I'm running into issues while trying to perform a credentialed scan on a Cisco 1300 series switch using Nessus. I've configured everything to use SSH, but I keep encountering authentication failures. After checking the debug logs, here's the gist of what I'm seeing: I've already changed the network discovery settings in Nessus, disabled unnecessary plugins, and verified my SSH credentials. I've tried both with and without the 'enable' mode, and even updated the switch's firmware to resolve a known bug regarding KEX with SSH. Despite all this, the scan still fails to authenticate. I'm seeking any tips or alternative methods that might help us troubleshoot or work around this problem!
2 Answers
Since you've updated the firmware on the switch, you might be overlooking something if you think the KEX issue isn't the culprit. The fact that you're receiving timeout messages instead of a direct failure could indicate interference, perhaps from a firewall or malicious packet alteration. Also, check whether a reboot might be necessary post-firmware update; sometimes, it helps clear lingering issues.

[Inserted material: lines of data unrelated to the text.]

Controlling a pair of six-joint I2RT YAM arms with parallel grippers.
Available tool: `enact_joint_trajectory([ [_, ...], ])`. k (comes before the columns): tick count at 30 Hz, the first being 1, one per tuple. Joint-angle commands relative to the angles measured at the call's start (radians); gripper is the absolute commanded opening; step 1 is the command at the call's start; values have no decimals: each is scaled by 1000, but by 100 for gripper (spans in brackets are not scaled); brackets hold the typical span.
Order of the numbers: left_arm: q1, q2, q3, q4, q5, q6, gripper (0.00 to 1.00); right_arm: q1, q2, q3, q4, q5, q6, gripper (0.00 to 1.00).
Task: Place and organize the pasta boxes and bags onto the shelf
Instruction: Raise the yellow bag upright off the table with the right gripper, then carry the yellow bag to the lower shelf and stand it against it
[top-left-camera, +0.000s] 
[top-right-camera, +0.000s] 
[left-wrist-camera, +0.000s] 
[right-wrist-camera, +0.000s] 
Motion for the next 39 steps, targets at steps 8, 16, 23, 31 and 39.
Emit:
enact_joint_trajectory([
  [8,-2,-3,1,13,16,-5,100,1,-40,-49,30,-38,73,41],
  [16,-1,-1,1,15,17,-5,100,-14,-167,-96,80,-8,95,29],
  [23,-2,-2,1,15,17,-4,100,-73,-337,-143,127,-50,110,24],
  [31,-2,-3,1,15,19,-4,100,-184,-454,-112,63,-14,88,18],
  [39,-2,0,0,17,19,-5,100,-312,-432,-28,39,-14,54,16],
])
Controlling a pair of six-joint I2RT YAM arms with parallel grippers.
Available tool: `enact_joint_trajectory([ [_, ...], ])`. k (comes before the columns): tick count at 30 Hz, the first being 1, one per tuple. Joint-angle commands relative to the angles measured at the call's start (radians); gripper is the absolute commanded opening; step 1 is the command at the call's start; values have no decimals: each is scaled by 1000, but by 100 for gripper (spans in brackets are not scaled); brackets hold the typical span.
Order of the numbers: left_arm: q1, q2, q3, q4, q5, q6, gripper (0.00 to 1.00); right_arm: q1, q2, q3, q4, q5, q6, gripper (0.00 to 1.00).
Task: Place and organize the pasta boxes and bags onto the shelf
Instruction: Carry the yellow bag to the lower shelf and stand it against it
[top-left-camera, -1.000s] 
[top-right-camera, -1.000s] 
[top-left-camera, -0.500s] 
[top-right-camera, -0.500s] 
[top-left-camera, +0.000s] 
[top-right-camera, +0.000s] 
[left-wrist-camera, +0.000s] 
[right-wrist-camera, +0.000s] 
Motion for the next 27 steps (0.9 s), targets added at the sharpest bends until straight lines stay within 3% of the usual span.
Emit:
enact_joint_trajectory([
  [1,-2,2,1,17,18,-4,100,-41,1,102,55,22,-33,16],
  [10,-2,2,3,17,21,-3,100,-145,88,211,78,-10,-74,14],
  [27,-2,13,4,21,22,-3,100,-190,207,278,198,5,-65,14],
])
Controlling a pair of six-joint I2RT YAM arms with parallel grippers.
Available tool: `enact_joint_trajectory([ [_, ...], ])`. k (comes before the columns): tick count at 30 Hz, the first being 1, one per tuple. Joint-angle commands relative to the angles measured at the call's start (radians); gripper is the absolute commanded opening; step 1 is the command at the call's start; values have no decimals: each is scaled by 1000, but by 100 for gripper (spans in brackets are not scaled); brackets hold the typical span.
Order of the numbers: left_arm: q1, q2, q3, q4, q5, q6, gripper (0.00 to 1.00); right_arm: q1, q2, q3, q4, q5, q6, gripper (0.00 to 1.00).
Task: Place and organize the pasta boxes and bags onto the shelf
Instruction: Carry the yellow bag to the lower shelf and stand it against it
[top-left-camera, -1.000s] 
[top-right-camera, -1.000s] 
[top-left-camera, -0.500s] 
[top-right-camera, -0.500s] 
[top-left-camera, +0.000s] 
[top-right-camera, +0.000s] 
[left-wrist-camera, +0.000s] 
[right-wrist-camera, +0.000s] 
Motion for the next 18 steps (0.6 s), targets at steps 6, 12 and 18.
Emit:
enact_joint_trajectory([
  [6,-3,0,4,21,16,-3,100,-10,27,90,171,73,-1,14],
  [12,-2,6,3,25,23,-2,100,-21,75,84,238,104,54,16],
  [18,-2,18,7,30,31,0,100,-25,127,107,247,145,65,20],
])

If rebooting doesn't do the trick, it might be worth investigating if there are any known SSH bugs with your specific version of Nessus.
It sounds like you might be facing an SSH version mismatch between your Nessus client and the switch. It's possible that the two aren't able to negotiate, depending on how old or new either one is. Without actual logs, it's tough to nail it down, but pasting in similar logs doesn't really give the full picture.
I see what you mean, but these logs come straight from my Nessus debug plugin outputs.
If they're timing out during the Key Exchange, I can see how that's frustrating. I'm considering switching to SNMP or using key pairs, but SSH seems like the easiest route! Let's keep exploring SSH first.
I've confirmed there's no firewall impacting the connection and that the firmware is indeed updated. I might try a reboot, but SSH works from other devices, including from the Nessus server itself; so I suspect something's off with the Nessus configuration.